NYSE plans to open as usual Monday

NYSE Stock Exchange plans to operate normally Monday at Hurricane Sandy bears down

NEW YORK (AP) -- The New York Stock Exchange plans to open for trading as usual Monday, even as Hurricane Sandy barrels its way up the Atlantic.

Governor Andrew Cuomo said New York City's subways and buses will shut down Sunday evening. New York City Mayor Michael Bloomberg ordered residents to evacuate some low-lying areas Sunday and said city public schools will close Monday.

But the stock exchanges expect to open for regular hours. The Nasdaq OMX Group reportedly also plans to remain open. A call to a Nasdaq spokesman was not immediately returned.

The CME Group, which owns the Chicago Mercantile Exchange and the New York Mercantile Exchange, plans to shut its trading floor in New York Monday — which is located in a mandatory evacuation zone — but it said all electronic markets will open at their regularly scheduled times.

If Hurricane Sandy knocks out power for lower Manhattan, the NYSE can switch to its backup power generators for electricity. The servers that handle the exchange's transactions are housed in Mahwah, N.J.

Trading has rarely stopped for weather. A blizzard led to a late start and an early close on Jan. 8, 1996, according to the exchange's parent company, NYSE Euronext. The NYSE shut down on March 27, 1985 for Hurricane Gloria.

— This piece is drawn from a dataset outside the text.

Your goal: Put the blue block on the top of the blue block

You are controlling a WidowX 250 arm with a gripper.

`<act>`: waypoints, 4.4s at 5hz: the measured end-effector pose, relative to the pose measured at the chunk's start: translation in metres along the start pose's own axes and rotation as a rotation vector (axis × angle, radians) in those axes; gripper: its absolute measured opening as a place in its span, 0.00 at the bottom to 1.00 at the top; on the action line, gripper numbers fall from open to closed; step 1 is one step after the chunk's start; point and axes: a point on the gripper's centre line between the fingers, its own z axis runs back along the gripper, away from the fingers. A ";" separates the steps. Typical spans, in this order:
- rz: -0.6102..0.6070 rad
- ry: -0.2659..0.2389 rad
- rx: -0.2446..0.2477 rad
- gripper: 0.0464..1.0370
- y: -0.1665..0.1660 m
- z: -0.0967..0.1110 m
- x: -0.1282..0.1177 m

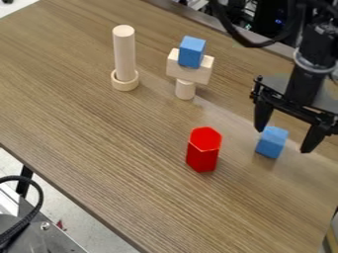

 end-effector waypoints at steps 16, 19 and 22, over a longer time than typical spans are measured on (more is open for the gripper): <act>0.131 -0.036 0.034 0.55 0.115 0.101 0.038; 0.137 -0.026 0.037 0.55 0.146 0.071 0.039; 0.136 -0.016 0.040 0.55 0.152 0.055 0.050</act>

Since the Great Depression, the longest suspension in trading at the NYSE occurred after the attacks on the World Trade Center on Sept. 11, 2011, when the exchange closed for four days.

Hurricane Sandy was headed north from the Caribbean, on course to meet a snowstorm and a cold front. Experts said the rare hybrid storm could cause havoc over 800 miles stretching from the East Coast to the Great Lakes.